The argument for a massively multicore future is now familiar: while clock speeds have leveled off, device density is increasing, so the future is cheap chips with hundreds and thousands of cores. That’s the inexorable logic behind our multicore future.
The unsolved question that lurks deep in the dark part of a programmer’s mind is: how on earth are we to program these things? For problems that aren’t embarrassingly parallel, we really have no idea. IBM Research’s David Ungar has an idea. And it’s radical in the extreme...
Grace Hopper once advised “It's easier to ask for forgiveness than it is to get permission.” I wonder if she had any idea that her strategy for dealing with human bureaucracy would the same strategy David Ungar thinks will help us tame the technological bureaucracy of 1000+ core systems?
During a talk on his research, Everything You Know (about Parallel Programming) Is Wrong! A Wild Screed about the Future, he called his approach “anti-lock or “race and repair” because the core idea is that the only way we’re going to be able to program the new multicore chips of the future is to sidestep Amdhal’s Law and program without serialization, without locks, embracing non-determinism. Without locks calculations will obviously be wrong, but correct answers can be approached over time using techniques like fresheners:
A thread that, instead of responding to user requests, repeatedly selects a cached value according to some strategy, and recomputes that value from its inputs, in case the value had been inconsistent. Experimentation with a prototype showed that on a 16-core system with a 50/50 split between workers and fresheners, fewer than 2% of the queries would return an answer that had been stale for at least eight mean query times. These results suggest that tolerance of inconsistency can be an effective strategy in circumventing Amdahl’s law.

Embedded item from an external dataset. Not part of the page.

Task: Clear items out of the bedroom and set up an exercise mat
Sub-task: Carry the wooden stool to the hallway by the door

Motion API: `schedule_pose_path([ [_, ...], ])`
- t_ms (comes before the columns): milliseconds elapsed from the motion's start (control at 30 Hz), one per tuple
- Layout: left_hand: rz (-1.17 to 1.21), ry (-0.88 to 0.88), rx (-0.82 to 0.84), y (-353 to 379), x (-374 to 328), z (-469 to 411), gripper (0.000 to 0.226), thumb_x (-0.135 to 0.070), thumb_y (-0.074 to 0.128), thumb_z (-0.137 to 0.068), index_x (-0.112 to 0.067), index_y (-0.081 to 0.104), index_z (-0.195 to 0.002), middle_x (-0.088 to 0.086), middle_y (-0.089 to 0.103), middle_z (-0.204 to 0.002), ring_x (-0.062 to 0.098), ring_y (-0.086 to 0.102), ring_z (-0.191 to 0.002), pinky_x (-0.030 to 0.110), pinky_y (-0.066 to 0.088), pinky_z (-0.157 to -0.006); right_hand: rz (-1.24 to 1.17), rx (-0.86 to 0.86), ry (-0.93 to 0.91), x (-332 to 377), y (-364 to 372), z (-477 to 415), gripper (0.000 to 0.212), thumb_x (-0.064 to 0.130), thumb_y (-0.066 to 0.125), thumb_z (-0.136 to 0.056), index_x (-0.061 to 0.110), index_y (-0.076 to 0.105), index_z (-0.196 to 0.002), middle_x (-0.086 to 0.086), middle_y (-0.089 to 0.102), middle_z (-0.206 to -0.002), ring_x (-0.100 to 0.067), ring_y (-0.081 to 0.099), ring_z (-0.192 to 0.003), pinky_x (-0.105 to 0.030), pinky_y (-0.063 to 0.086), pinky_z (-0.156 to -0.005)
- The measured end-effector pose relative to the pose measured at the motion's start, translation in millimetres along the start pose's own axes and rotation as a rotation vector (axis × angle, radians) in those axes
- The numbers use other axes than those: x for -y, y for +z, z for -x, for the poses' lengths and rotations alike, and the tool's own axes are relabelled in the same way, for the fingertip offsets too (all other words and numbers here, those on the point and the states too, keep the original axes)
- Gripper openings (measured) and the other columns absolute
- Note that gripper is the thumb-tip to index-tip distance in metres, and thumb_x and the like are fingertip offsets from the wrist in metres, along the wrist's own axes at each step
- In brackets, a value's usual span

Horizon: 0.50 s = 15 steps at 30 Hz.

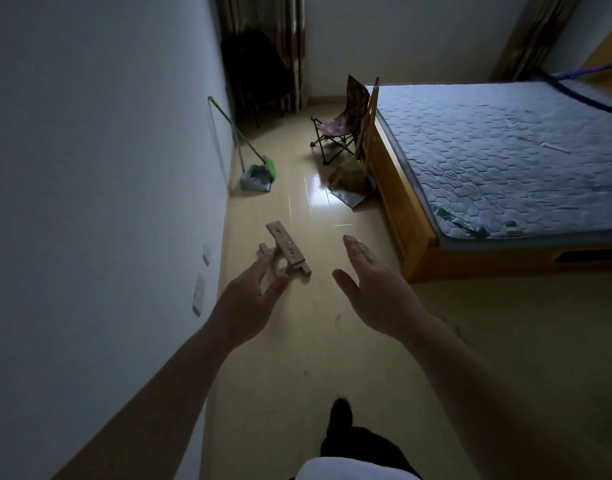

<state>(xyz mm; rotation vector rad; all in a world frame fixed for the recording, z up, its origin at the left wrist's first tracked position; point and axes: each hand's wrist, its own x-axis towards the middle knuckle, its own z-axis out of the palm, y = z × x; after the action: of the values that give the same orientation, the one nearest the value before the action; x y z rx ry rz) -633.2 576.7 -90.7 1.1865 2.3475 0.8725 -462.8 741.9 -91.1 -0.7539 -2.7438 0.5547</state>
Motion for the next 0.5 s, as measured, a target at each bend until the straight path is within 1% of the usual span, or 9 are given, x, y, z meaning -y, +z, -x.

During his talk David mentioned that he’s trying to find a better name than “anti-lock or “race and repair” for this line of thinking. Throwing my hat into the name game, I want to call it Ask For Forgiveness Programming (AFFP), based on the idea that using locks is “asking for permission” programming, so not using locks along with fresheners is really “asking for forgiveness.” I think it works, but it’s just a thought.
Amdahl’s Law is used to understand why simply having more cores won’t save us for a large class of problems. The idea is that any program is made up of a serial fraction and a parallel fraction. More cores only helps you with the parallel portion. If an operation takes 10 seconds, for example, and one second of it is serial, then having infinitely many cores will only help you make the parallelizable part faster, the serial code will always take one second. Amdahl says you can never go faster than that 10%. As long as your code has a serial portion it’s impossible to go faster.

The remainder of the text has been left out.